Directions for this task:
Restate the entries below in full, exactly as they read, but without pictures.
(Beginning of Records to process)
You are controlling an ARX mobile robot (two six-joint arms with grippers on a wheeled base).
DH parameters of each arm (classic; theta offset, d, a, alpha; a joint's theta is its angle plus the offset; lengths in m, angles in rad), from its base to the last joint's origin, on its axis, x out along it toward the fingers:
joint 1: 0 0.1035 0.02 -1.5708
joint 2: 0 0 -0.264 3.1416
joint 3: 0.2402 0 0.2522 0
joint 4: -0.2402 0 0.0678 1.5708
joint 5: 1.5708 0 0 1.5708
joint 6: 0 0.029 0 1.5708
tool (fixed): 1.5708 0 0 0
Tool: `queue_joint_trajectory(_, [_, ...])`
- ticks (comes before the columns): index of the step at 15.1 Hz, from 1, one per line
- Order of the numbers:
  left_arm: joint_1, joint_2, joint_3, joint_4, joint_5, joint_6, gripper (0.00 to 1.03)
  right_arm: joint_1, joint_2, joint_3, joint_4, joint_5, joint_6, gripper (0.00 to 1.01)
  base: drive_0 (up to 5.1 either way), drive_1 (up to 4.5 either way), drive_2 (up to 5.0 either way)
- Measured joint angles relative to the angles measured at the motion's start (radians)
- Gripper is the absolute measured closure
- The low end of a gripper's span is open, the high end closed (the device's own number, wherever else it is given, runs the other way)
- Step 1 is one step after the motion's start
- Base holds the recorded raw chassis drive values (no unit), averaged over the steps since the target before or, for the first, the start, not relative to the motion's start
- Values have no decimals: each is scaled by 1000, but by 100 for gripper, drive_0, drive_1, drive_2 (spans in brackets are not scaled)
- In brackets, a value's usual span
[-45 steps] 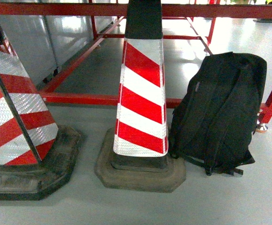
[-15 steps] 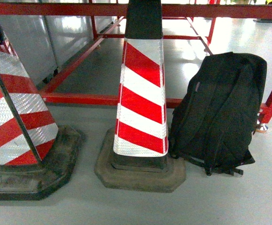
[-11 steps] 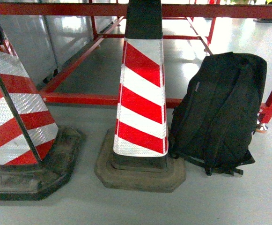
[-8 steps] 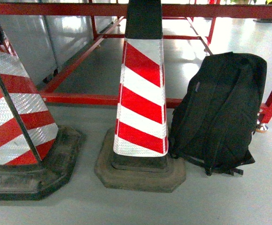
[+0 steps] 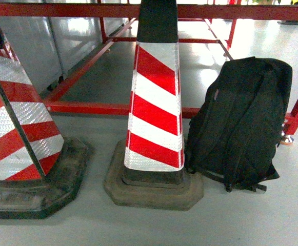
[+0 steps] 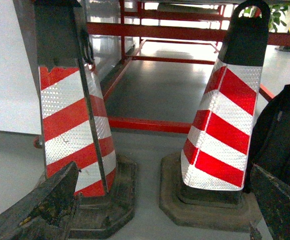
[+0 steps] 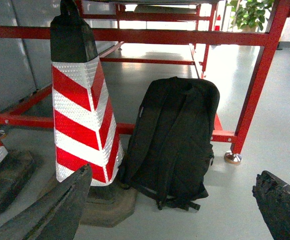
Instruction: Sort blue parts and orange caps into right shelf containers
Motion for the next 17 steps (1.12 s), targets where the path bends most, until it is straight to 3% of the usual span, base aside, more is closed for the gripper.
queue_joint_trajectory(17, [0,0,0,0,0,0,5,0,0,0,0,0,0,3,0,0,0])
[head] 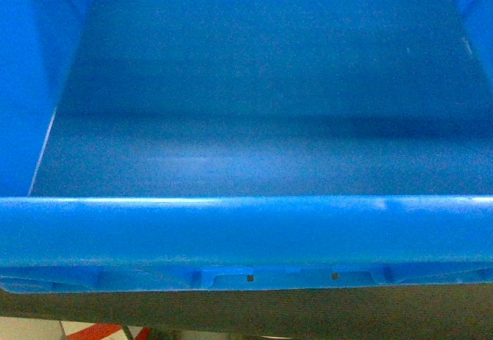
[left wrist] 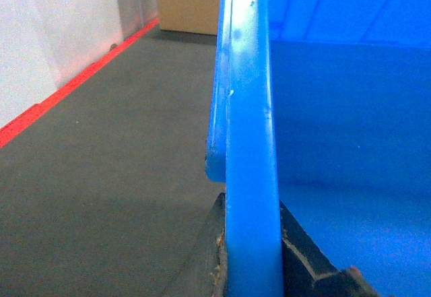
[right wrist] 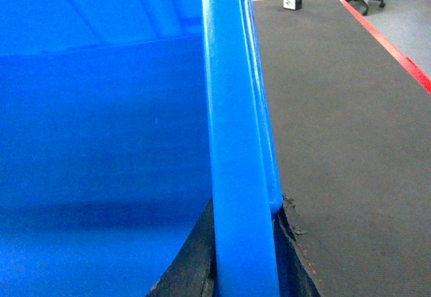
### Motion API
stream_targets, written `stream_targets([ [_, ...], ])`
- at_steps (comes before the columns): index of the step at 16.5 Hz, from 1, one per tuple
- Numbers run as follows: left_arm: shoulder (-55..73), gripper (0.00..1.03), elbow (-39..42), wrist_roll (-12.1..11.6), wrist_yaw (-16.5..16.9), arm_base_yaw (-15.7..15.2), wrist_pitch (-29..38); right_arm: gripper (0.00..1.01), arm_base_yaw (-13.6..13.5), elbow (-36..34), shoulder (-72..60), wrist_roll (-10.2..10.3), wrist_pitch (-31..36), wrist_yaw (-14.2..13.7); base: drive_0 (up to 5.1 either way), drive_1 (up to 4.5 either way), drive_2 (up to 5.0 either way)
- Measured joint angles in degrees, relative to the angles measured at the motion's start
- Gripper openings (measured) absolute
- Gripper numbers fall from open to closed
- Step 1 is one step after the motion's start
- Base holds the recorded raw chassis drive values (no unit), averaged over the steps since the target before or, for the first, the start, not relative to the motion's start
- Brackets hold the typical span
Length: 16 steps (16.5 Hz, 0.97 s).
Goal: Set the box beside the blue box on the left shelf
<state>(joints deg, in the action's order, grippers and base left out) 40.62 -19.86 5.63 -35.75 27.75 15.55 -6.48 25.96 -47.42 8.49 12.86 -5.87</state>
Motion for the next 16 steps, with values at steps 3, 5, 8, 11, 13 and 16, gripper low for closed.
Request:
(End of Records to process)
Output for this exercise:
You are controlling an ARX mobile robot (two six-joint arms with grippers on a wheeled base).
DH parameters of each arm (classic; theta offset, d, a, alpha; a joint's theta is its angle plus the offset; lengths in m, angles in rad), from its base to the last joint's origin, on its axis, x out along it toward the fingers:
joint 1: 0 0.1035 0.02 -1.5708
joint 2: 0 0 -0.264 3.1416
joint 3: 0.2402 0 0.2522 0
joint 4: -0.2402 0 0.0678 1.5708
joint 5: 1.5708 0 0 1.5708
joint 6: 0 0.029 0 1.5708
tool (fixed): 1.5708 0 0 0
Tool: `queue_joint_trajectory(_, [_, ...])`
- ticks (comes before the columns): index of the step at 15.1 Hz, from 1, one per line
- Order of the numbers:
  left_arm: joint_1, joint_2, joint_3, joint_4, joint_5, joint_6, gripper (0.00 to 1.03)
  right_arm: joint_1, joint_2, joint_3, joint_4, joint_5, joint_6, gripper (0.00 to 1.01)
  base: drive_0 (up to 5.1 either way), drive_1 (up to 4.5 either way), drive_2 (up to 5.0 either way)
- Measured joint angles relative to the angles measured at the motion's start (radians)
- Gripper is the absolute measured closure
- The low end of a gripper's span is open, the high end closed (the device's own number, wherever else it is given, runs the other way)
- Step 1 is one step after the motion's start
- Base holds the recorded raw chassis drive values (no unit), averaged over the steps since the target before or, for the first, the start, not relative to the motion's start
- Values have no decimals: each is scaled by 1000, but by 100 for gripper, drive_0, drive_1, drive_2 (spans in brackets are not scaled)
- In brackets, a value's usual span
[-45 steps] 
[-15 steps] 
[-11 steps] 
[-8 steps] 
[+0 steps] 
[+0 steps] 
[+0 steps] 
Instruction: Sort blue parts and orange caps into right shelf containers
Motion for the next 17 steps (1.12 s), targets where the path bends most, until it is straight to 3% of the usual span, base aside, more is closed for the gripper.
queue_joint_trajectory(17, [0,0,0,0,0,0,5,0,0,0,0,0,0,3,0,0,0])
[head] 
[left wrist] 
[right wrist] 
### Motion API
stream_targets, written `stream_targets([ [_, ...], ])`
- at_steps (comes before the columns): index of the step at 16.5 Hz, from 1, one per tuple
- Numbers run as follows: left_arm: shoulder (-55..73), gripper (0.00..1.03), elbow (-39..42), wrist_roll (-12.1..11.6), wrist_yaw (-16.5..16.9), arm_base_yaw (-15.7..15.2), wrist_pitch (-29..38); right_arm: gripper (0.00..1.01), arm_base_yaw (-13.6..13.5), elbow (-36..34), shoulder (-72..60), wrist_roll (-10.2..10.3), wrist_pitch (-31..36), wrist_yaw (-14.2..13.7); base: drive_0 (up to 5.1 either way), drive_1 (up to 4.5 either way), drive_2 (up to 5.0 either way)
- Measured joint angles in degrees, relative to the angles measured at the motion's start
- Gripper openings (measured) absolute
- Gripper numbers fall from open to closed
- Step 1 is one step after the motion's start
- Base holds the recorded raw chassis drive values (no unit), averaged over the steps since the target before or, for the first, the start, not relative to the motion's start
- Brackets hold the typical span
Length: 16 steps (16.5 Hz, 0.97 s).
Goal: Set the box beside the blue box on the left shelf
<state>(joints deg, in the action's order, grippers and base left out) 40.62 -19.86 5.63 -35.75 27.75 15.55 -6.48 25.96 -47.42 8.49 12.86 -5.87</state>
Motion for the next 16 steps, with values at steps 3, 5, 8, 11, 13 and 16, gripper low for closed.
Request:

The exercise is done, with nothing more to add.